Brad DeLong argues that we should privatize social security. His ingenious analysis suggests that privatization could help overcome market failures of insufficient savings and insufficient investment in equities (the “equity premium paradox”). Turning the usual debates on their head, he argues that market fans should have no reason to support privatization, but interventionists might. Note that Brad was replying to earlier posts by Matt Yglesias and Atrios, both worth reading in their own right on the issue.
I agree with most of Brad’s analysis (though the equity premium matter is complex and poorly understood), but I am less sanguine about the privatization idea. I wish to privatize many things, but forced savings is not one of them.
Most of all, I am worried about the fiscal implications of this privatization. Current plans need not, in the long run, cost us any money, as Arnold Kling reminds us. But they do require a big tax increase in the short to medium run. In essence the proposed reforms stop collecting “pay as you go” contributions and move everyone possible toward private accounts. But during the transition an influx of money is still needed to pay off the current elderly, therefore the tax increase. And we are talking trillions here, not just small change.
Of course these taxes must come sooner or later, given that privatization is simply shifting future claimants out of the public sector expenditure nexus. So if we raised taxes today, to finance a transition, and cut them twenty years from now, social security privatization would be revenue-neutral in this regard (of course it could influence revenues along other dimensions).
Now you can see my fear. If we move to privatize social security, I predict that higher taxes today will mean still higher taxes tomorrow, not an eventual tax cut. People would grow to tolerate the higher taxes, and our ever-diligent Congress would find new ways to spend the money (don’t trust any promises to the contrary — remember when they told us that social security numbers would never be used for purposes of personal identification?).

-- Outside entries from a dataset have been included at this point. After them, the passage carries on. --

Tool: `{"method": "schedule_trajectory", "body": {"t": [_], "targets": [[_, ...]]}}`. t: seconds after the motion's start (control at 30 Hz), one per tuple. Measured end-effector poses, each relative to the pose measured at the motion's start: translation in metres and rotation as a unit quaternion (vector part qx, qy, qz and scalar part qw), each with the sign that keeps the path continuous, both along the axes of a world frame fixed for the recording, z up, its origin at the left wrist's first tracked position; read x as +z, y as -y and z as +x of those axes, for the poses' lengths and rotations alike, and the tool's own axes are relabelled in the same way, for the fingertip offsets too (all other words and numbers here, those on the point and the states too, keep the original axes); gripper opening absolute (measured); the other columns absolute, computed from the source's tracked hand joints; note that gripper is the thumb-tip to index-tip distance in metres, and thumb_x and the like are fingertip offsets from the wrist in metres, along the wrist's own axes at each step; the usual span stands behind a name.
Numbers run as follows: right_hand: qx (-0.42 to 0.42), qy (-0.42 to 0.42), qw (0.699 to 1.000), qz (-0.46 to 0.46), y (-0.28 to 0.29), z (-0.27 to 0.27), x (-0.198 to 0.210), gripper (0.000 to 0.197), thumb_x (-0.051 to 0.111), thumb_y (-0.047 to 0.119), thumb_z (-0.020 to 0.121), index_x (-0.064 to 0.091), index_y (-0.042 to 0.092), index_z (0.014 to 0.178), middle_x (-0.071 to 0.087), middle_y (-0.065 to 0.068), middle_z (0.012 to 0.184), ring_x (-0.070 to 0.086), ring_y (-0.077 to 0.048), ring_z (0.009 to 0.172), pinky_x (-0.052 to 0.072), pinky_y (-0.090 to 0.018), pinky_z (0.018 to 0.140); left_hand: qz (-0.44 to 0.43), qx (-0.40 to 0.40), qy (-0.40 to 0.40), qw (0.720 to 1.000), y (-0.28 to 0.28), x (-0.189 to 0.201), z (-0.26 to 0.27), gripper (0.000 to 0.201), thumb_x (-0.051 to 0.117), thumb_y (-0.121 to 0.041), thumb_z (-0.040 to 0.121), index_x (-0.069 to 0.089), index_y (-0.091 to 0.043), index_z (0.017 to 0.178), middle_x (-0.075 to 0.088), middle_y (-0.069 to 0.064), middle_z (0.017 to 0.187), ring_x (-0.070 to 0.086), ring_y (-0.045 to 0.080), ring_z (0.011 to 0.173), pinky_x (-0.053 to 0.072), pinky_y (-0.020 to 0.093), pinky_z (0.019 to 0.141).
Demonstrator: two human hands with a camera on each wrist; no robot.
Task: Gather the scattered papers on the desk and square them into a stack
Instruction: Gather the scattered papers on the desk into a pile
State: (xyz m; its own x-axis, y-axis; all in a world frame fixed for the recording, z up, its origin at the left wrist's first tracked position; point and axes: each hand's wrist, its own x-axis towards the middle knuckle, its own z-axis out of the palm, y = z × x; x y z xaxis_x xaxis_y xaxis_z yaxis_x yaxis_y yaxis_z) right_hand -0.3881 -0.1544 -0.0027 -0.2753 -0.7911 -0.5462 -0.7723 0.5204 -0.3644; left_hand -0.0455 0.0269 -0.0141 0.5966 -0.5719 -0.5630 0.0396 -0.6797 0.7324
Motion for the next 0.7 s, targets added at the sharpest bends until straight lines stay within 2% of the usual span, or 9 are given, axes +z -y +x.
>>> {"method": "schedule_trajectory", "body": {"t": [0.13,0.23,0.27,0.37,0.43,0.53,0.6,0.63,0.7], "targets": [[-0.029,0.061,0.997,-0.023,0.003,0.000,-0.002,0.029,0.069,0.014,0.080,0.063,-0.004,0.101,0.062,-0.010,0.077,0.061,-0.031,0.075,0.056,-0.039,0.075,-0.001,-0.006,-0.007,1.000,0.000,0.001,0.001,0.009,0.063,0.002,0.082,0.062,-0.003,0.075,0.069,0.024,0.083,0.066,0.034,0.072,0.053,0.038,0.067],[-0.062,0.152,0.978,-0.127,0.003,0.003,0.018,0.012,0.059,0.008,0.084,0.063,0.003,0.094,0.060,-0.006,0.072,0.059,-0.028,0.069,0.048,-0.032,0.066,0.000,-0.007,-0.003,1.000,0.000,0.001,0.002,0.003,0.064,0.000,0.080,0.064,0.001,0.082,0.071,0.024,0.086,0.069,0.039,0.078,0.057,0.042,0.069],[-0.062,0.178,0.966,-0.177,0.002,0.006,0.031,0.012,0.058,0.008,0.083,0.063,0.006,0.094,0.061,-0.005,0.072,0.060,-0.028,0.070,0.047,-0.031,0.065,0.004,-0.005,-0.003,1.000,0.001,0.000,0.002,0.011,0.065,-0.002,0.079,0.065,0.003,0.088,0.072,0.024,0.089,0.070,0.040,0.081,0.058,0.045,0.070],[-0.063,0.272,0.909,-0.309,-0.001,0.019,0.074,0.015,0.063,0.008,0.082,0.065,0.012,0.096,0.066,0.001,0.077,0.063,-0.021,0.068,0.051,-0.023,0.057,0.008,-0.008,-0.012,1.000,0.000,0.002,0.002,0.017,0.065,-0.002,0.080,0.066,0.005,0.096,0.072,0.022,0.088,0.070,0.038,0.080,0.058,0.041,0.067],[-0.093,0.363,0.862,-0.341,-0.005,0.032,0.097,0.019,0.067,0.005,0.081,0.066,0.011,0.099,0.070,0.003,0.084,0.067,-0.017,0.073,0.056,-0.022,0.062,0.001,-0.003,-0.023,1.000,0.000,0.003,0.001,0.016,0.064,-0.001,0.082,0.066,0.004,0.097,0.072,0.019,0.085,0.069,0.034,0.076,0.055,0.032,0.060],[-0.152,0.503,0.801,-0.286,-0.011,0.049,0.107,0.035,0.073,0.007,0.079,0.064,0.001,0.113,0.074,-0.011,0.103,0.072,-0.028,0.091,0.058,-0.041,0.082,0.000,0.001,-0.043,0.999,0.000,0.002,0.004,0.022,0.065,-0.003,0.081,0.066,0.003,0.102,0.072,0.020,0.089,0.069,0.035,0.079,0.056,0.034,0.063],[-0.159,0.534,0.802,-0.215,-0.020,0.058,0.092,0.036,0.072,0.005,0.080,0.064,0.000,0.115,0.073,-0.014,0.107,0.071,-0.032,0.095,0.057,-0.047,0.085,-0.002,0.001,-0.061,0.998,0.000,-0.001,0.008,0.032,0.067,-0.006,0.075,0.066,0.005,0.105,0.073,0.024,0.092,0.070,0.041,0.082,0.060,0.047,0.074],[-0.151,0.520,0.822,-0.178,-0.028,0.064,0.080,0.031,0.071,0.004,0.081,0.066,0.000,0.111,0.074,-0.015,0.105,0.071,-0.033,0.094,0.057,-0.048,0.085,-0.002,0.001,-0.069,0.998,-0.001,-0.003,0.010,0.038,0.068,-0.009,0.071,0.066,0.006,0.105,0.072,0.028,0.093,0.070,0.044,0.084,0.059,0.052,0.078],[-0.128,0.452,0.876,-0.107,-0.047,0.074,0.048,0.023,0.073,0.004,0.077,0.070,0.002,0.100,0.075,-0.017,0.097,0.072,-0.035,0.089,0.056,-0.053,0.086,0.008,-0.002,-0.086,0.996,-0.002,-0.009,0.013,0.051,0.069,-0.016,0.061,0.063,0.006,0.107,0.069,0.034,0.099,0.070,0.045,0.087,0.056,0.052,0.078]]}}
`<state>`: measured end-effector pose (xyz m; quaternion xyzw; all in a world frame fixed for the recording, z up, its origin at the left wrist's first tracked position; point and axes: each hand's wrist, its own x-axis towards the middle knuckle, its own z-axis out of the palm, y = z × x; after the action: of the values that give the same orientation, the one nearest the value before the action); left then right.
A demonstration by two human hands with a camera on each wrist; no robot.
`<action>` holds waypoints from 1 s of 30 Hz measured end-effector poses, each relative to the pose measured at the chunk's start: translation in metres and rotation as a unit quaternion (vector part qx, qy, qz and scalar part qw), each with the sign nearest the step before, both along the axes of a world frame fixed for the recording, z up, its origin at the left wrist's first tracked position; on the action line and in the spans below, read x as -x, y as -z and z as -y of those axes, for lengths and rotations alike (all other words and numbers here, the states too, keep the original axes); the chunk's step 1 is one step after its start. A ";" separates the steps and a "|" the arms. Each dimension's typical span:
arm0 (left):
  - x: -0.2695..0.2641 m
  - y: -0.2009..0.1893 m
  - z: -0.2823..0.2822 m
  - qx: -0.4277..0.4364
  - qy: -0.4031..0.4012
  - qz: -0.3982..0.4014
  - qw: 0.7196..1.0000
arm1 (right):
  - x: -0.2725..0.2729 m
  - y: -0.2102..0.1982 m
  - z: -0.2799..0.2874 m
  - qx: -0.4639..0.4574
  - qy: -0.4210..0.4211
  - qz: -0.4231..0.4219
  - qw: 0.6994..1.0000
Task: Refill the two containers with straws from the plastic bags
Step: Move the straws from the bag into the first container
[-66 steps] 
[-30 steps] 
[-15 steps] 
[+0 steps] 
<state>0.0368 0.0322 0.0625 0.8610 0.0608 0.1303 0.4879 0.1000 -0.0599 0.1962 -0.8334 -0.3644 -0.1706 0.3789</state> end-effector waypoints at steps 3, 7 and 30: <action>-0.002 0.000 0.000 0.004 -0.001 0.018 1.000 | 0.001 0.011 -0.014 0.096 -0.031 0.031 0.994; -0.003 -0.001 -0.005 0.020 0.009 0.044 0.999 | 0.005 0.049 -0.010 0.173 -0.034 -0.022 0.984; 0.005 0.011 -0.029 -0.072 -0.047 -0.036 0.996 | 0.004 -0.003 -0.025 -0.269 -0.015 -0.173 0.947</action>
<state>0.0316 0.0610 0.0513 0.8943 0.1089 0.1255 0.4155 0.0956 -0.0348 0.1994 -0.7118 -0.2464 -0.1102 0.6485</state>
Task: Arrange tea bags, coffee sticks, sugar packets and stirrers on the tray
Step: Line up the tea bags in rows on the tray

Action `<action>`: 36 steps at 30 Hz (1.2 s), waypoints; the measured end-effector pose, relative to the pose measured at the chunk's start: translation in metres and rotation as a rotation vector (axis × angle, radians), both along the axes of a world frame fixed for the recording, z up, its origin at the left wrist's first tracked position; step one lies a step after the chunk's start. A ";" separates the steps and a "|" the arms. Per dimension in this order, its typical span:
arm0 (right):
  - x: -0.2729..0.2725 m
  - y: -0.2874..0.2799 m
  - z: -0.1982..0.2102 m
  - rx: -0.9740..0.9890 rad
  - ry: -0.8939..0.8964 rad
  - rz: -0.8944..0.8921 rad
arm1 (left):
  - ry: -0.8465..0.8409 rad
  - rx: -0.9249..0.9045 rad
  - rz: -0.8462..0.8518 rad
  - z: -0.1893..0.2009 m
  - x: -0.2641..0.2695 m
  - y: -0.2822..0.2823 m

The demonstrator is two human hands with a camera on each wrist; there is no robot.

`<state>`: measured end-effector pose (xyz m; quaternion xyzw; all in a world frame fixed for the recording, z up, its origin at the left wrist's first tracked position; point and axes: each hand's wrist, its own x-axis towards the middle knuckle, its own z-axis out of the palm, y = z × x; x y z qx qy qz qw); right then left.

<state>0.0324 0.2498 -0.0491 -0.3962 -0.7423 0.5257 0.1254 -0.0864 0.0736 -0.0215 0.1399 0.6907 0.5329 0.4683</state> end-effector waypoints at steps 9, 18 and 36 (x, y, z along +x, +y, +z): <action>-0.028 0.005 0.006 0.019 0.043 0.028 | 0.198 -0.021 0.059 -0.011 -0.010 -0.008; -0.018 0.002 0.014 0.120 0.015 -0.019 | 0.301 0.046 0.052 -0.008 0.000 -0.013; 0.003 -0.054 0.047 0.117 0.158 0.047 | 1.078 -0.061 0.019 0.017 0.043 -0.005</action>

I think of social security as having two parts: a welfare system for old people, plus a regime of forced savings for the young. The Bush plan cuts back on the welfare angle, but also would put the forced savings in the private sector.
If we were starting from scratch, I could imagine that a fully vested system of private accounts could make sense. But given where we are, I would like to see social security evolve into a system of welfare for the elderly, and junk the forced savings aspect. Keep in mind those “private” accounts will be regulated rather than truly private in the libertarian sense. They will channel benefits to government-approved providers, thus leading to bureaucracy, regulation, and costly commissions. And if anyone’s account goes bust, do you really think there will be no secondary safety net to bail them out? What if the whole market went bust for about ten years’ time?
One of the original virtues of social security was its minimum administrative costs and its relatively “clean” fiscal nature. Let’s not lose their properties of the system just to privatize something — forced savings — that should be a matter of voluntary choice in the first place.
So let’s push for means-tested benefits, and hope that social security slowly but surely shrinks and evolves to a welfare system for the needy elderly. It should not be a stranglehold over every mainstream employment relationship.
It may sound like a strange world where Brad DeLong endorses social security privatization and I oppose it. But given the other views we hold, this is where we each ought to end up.